17. September: 1. Probe im Orchester
Mit 66 Jahren, 5 Monaten und 3 Tagen spiele ich zum ersten Mal in einem Orchester – Explosion, noch nie sowas erlebt! Vor Schreck und Staunen vergesse ich alles, sogar die Betätigung des Balges und beim Akkordeon geht ohne Luft gar nichts – mir blieb die Luft wohl auch weg, kann mich nicht mehr erinnern – Amnesie. Was ich hingegen gut erinnere ist, dass es mich tief berührt hat, Schlager und Ländler hin oder her. Der Libertango hätte es nicht besser machen können. Mir sind sogar die Tränen gekommen: Wie konnte ich mein Instrument so lange links liegen lassen? Und: Es tönt sooo schön!
Fazit nach der 4. Probe
Wie soll ich das nun sagen. Ich überschreite Grenzen, wie das schon mit der Ukulele war. Im Ukujam habe ich gelernt, dass Fehler vorkommen und gar nicht schlimm sind. Es tönt zwar banal, aber wenn man wie ich von klein auf gelernt hat, dass Fehler unbedingt zu vermeiden sind, weil man sonst nicht gut genug ist, ist das halt sehr befreiend, Fehler zuzulassen. Ihr wisst was ich meine?

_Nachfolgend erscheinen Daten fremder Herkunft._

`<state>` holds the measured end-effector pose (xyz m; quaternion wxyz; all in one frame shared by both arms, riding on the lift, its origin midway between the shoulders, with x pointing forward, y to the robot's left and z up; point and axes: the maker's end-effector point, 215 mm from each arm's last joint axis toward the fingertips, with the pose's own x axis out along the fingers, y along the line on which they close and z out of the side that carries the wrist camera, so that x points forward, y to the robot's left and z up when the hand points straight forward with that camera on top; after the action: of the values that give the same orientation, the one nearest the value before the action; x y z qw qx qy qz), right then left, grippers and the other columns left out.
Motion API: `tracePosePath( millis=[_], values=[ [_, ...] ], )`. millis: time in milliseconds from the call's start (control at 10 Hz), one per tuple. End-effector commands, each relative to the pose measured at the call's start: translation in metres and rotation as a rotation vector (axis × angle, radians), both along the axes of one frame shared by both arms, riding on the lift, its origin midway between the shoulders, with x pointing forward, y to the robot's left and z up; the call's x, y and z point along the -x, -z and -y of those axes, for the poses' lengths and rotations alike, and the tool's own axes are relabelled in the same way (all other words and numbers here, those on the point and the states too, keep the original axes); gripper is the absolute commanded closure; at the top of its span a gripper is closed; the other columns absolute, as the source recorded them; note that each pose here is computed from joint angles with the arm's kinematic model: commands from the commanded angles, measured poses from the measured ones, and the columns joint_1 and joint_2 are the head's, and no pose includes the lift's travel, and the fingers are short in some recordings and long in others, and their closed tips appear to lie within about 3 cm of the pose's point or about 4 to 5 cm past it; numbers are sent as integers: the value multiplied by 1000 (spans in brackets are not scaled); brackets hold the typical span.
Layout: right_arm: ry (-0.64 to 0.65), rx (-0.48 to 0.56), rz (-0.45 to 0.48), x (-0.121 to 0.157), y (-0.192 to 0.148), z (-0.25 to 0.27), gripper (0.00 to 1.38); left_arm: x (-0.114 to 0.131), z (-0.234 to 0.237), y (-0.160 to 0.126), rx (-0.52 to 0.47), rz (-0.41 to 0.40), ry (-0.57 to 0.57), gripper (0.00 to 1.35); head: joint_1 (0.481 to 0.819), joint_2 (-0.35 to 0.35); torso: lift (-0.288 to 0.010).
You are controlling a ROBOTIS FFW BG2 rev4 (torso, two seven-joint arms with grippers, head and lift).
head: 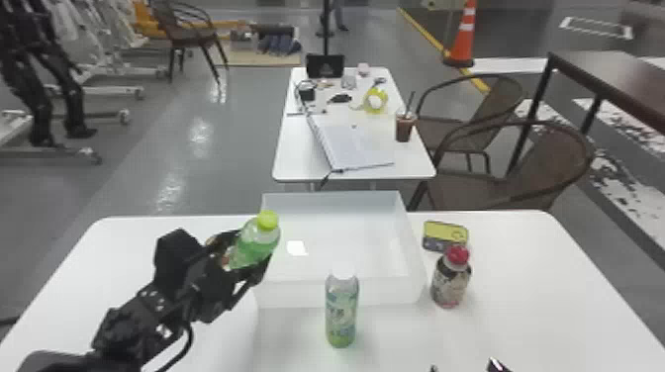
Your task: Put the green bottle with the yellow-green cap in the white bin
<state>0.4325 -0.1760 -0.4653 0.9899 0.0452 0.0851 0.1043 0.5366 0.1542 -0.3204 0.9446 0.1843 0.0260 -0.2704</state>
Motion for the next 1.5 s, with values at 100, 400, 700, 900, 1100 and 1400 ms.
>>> tracePosePath(
  millis=[100, 400, 700, 900, 1100, 1400],
  values=[
    [5, -10, 1, -2, 0, -3, 205, -19, 42, 16, -118, 1, 110, 707, 549, 0, -100],
    [9, -15, 6, -4, -1, -3, 205, -44, 83, 19, -206, 55, 224, 707, 549, 0, -100],
    [9, -18, 7, -5, -1, -3, 205, -53, 85, 25, -232, 76, 244, 479, 549, 0, -100],
    [9, -18, 7, -5, -1, -3, 205, -58, 75, 20, -220, 79, 223, 260, 549, 0, -100],
    [9, -18, 5, -5, -1, -3, 205, -60, 64, 9, -201, 102, 201, 237, 549, 0, -100],
    [7, -14, 2, -2, 1, -1, 205, -40, 20, 5, -117, 105, 86, 242, 549, 0, -100]
  ],
)
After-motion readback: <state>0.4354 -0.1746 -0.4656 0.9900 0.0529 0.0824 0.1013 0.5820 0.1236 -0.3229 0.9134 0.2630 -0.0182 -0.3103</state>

Nach den ersten 4 Proben bin ich ganz offen zum Lernen: Ich schreibe Fingersätze in die Noten, mache Notizen, studiere die Notenabstände, schaue beim Spielen voraus, wiederhole, übe, gebe Tempo, spiele die Stücke mit der App Anytune Pro zusammen, beachte die Zeit, die Takte, studiere die Notenlängen, … und mache Fehler und es ist mir egal, wenn Fredu die hört.
Wir haben vereinbart, dass er es mir sagen kann, wenn es zu viel wird – ich passe mich nicht schon im Voraus an, wie ich es früher getan hatte. Vermeiden, dass ich störe, vermeiden, dass man Fehler von mir hört, unauffällig sein, keine Rüge riskieren, nichts fallen lassen, Lichter immer grad löschen, Türen zu und Schlüssel legen … die Verarbeitung der Prägungen aus der Kindheit nimmt einen weitern Anlauf und es tut so gut.
Weiter als in die Ferne fliegen
Ich bin auf Reise und doch bin ich da, zuhause. Kein Mensch sieht es mir an, der Alltag wickelt sich ab, die Sommerzeit ist vorbei, es ist kalt und stürmt, es regnet, zurzeit bricht die Sonne durch, ich werde bald eine Kabis-Spinat Quiche backen, später vielleicht noch einen Lebkuchen, nachmittags wahrscheinlich ins Fitness, dann nordisch walken, Blätter rechen und abends in den Ukujam. Ich bin auf Reise, ich erlebe etwas Aussergewöhnliches, es verändern sich Dinge in mir, es lebt. Juhu.
Die Konzerte
Am Ende des Projekts gibt es zwei Konzerte, am 12./13. Dezember 2025 – ich spiele bei 5 Stücken mit, ist geplant. Geht das? Schlager, gute Laune Abend, volkstümlich und MARIANNE? Klar, warum nicht, ich bin auf Reise, ich überschreite Grenzen und bewege mich in Bubbels, die neu für mich sind und es ist spannend, interessant, berührend und Iren, die am Bass ist, kommt mit mir an denMäusekurs – Mäuse, velofahren und Quitten verbinden uns. Es wir noch mehr Verbindungen geben, da bin ich mir sicher, mit ihr, mit den anderen mit was auch immer auf mich zukommt.
P.S. Rumpf stabilisieren
Die Dirigentin hat an der letzten Probe gesagt, wir sollen den Rumpf stabilisieren und die Passage nochmals spielen – wau, das wirkt. Ich habe fast laut herausgelacht. Rumpf stabilisieren beim Singen, Jodeln, Ukulele spielen, bei Schnörregigele und im Gym, sowie beim walken, velofahren, spazieren und im Pilates. Mein Rumpf ist gefordert, die Bandscheiben halten sich still.